YOUR OBJECTIVE:
Every line of the data that contains the string "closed" must be copied.

-------------------------

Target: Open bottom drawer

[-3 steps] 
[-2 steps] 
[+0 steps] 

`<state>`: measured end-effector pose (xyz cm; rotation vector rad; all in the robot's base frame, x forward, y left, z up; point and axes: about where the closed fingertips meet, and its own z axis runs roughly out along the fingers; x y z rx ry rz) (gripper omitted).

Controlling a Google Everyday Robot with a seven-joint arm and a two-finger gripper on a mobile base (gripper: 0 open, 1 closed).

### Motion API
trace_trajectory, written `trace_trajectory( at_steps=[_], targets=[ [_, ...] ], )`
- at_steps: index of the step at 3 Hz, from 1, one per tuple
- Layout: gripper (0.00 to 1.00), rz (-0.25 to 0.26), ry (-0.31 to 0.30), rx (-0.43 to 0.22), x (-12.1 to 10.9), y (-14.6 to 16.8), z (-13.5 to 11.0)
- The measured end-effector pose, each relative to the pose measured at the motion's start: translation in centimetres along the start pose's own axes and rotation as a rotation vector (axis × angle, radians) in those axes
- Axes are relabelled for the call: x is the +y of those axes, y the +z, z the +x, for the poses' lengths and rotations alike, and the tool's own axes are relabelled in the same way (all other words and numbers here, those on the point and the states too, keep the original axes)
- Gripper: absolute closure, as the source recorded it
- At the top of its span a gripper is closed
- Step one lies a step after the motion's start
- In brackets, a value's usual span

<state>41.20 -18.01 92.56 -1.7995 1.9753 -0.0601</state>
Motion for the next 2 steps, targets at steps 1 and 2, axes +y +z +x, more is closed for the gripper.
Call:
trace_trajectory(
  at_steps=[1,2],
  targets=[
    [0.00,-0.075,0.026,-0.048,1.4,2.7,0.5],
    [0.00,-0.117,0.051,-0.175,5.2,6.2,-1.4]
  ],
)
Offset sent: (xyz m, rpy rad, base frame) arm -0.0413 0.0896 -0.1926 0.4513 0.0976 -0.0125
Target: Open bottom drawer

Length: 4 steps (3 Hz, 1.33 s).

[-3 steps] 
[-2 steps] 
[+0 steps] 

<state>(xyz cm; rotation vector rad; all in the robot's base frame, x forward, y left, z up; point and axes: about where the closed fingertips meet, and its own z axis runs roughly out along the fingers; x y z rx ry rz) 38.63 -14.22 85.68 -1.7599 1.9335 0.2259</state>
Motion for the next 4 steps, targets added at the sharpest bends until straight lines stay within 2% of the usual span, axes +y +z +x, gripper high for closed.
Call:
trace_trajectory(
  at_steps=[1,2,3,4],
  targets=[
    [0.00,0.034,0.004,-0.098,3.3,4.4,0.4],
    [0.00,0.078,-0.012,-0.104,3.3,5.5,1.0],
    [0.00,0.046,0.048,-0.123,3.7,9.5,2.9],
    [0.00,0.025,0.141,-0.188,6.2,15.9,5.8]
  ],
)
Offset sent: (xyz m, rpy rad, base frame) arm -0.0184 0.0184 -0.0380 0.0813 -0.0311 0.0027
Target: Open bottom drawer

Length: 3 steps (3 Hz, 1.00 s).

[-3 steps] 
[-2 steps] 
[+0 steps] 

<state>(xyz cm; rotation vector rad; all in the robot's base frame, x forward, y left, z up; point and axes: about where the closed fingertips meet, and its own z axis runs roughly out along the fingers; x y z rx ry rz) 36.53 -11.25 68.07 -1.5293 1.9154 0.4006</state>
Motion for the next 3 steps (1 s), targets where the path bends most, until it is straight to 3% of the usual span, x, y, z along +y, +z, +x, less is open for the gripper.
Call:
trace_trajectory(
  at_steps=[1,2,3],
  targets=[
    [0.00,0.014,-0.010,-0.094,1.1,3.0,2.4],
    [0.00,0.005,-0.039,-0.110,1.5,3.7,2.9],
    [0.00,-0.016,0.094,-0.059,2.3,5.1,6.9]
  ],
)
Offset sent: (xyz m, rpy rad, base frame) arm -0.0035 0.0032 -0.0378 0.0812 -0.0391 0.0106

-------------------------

RESPONSE TO THIS EXERCISE:
`<state>`: measured end-effector pose (xyz cm; rotation vector rad; all in the robot's base frame, x forward, y left, z up; point and axes: about where the closed fingertips meet, and its own z axis runs roughly out along the fingers; x y z rx ry rz) (gripper omitted).
Controlling a Google Everyday Robot with a seven-joint arm and a two-finger gripper on a mobile base (gripper: 0 open, 1 closed).
- At the top of its span a gripper is closed
Motion for the next 2 steps, targets at steps 1 and 2, axes +y +z +x, more is closed for the gripper.
<state>(xyz cm; rotation vector rad; all in the robot's base frame, x forward, y left, z up; point and axes: about where the closed fingertips meet, and its own z axis runs roughly out along the fingers; x y z rx ry rz) 38.63 -14.22 85.68 -1.7599 1.9335 0.2259</state>
Motion for the next 4 steps, targets added at the sharpest bends until straight lines stay within 2% of the usual span, axes +y +z +x, gripper high for closed.
<state>(xyz cm; rotation vector rad; all in the robot's base frame, x forward, y left, z up; point and axes: about where the closed fingertips meet, and its own z axis runs roughly out along the fingers; x y z rx ry rz) 36.53 -11.25 68.07 -1.5293 1.9154 0.4006</state>

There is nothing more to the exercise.